What this task involves: Without changing a single word, write out every entry.

(Saved entries)
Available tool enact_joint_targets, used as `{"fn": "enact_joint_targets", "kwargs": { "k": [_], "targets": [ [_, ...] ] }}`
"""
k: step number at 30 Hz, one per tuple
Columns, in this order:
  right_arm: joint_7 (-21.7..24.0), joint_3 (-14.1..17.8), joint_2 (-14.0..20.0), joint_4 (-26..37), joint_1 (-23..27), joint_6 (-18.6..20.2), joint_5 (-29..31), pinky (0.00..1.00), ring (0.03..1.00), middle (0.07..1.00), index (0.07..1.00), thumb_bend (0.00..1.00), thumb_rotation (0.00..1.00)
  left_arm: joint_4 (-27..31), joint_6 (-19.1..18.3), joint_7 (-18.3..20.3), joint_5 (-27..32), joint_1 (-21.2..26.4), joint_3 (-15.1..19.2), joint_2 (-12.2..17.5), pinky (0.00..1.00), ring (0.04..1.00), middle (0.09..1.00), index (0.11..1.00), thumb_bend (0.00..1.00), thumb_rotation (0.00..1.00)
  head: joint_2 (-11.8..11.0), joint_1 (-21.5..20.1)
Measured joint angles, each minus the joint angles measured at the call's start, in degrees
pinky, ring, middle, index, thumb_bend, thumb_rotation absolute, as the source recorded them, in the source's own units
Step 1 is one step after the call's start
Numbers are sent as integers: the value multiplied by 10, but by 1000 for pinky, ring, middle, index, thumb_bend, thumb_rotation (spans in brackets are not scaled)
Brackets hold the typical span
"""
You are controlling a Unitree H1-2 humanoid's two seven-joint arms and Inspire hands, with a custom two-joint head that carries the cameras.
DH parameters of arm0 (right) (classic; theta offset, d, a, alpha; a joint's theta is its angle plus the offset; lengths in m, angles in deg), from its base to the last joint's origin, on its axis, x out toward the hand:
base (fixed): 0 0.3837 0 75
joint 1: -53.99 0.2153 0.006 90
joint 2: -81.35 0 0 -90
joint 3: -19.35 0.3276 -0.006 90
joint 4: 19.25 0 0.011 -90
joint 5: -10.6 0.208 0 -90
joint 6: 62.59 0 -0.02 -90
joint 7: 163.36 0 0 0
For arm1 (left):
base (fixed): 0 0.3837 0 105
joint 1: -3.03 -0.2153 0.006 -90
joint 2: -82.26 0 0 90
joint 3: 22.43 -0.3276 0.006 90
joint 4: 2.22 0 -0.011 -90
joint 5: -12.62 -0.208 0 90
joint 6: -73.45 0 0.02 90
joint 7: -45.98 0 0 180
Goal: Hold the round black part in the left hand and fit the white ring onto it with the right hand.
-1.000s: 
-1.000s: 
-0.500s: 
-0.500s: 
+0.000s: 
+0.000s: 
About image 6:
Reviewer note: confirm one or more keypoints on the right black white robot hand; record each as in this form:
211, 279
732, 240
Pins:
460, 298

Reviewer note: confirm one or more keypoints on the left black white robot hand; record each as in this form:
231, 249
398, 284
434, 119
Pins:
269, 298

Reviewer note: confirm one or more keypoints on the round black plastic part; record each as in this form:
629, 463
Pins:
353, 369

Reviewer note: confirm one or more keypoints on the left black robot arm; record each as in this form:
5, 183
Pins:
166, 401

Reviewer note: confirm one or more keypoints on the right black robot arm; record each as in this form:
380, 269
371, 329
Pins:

Response:
Available tool enact_joint_targets, used as `{"fn": "enact_joint_targets", "kwargs": { "k": [_], "targets": [ [_, ...] ] }}`
"""
k: step number at 30 Hz, one per tuple
Columns, in this order:
  right_arm: joint_7 (-21.7..24.0), joint_3 (-14.1..17.8), joint_2 (-14.0..20.0), joint_4 (-26..37), joint_1 (-23..27), joint_6 (-18.6..20.2), joint_5 (-29..31), pinky (0.00..1.00), ring (0.03..1.00), middle (0.07..1.00), index (0.07..1.00), thumb_bend (0.00..1.00), thumb_rotation (0.00..1.00)
  left_arm: joint_4 (-27..31), joint_6 (-19.1..18.3), joint_7 (-18.3..20.3), joint_5 (-27..32), joint_1 (-21.2..26.4), joint_3 (-15.1..19.2), joint_2 (-12.2..17.5), pinky (0.00..1.00), ring (0.04..1.00), middle (0.09..1.00), index (0.11..1.00), thumb_bend (0.00..1.00), thumb_rotation (0.00..1.00)
  head: joint_2 (-11.8..11.0), joint_1 (-21.5..20.1)
Measured joint angles, each minus the joint angles measured at the call's start, in degrees
pinky, ring, middle, index, thumb_bend, thumb_rotation absolute, as the source recorded them, in the source's own units
Step 1 is one step after the call's start
Numbers are sent as integers: the value multiplied by 10, but by 1000 for pinky, ring, middle, index, thumb_bend, thumb_rotation (spans in brackets are not scaled)
Brackets hold the typical span
"""
You are controlling a Unitree H1-2 humanoid's two seven-joint arms and Inspire hands, with a custom two-joint head that carries the cameras.
DH parameters of arm0 (right) (classic; theta offset, d, a, alpha; a joint's theta is its angle plus the offset; lengths in m, angles in deg), from its base to the last joint's origin, on its axis, x out toward the hand:
base (fixed): 0 0.3837 0 75
joint 1: -53.99 0.2153 0.006 90
joint 2: -81.35 0 0 -90
joint 3: -19.35 0.3276 -0.006 90
joint 4: 19.25 0 0.011 -90
joint 5: -10.6 0.208 0 -90
joint 6: 62.59 0 -0.02 -90
joint 7: 163.36 0 0 0
For arm1 (left):
base (fixed): 0 0.3837 0 105
joint 1: -3.03 -0.2153 0.006 -90
joint 2: -82.26 0 0 90
joint 3: 22.43 -0.3276 0.006 90
joint 4: 2.22 0 -0.011 -90
joint 5: -12.62 -0.208 0 90
joint 6: -73.45 0 0.02 90
joint 7: -45.98 0 0 180
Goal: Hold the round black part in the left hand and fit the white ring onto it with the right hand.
-1.000s: 
-1.000s: 
-0.500s: 
-0.500s: 
+0.000s: 
+0.000s: 
About image 6:
Reviewer note: confirm one or more keypoints on the right black white robot hand; record each as in this form:
211, 279
732, 240
Pins:
460, 298

Reviewer note: confirm one or more keypoints on the left black white robot hand; record each as in this form:
231, 249
398, 284
434, 119
Pins:
269, 298

Reviewer note: confirm one or more keypoints on the round black plastic part; record each as in this form:
629, 463
Pins:
353, 369

Reviewer note: confirm one or more keypoints on the left black robot arm; record each as in this form:
5, 183
Pins:
166, 401

Reviewer note: confirm one or more keypoints on the right black robot arm; record each as in this form:
380, 269
371, 329
Pins:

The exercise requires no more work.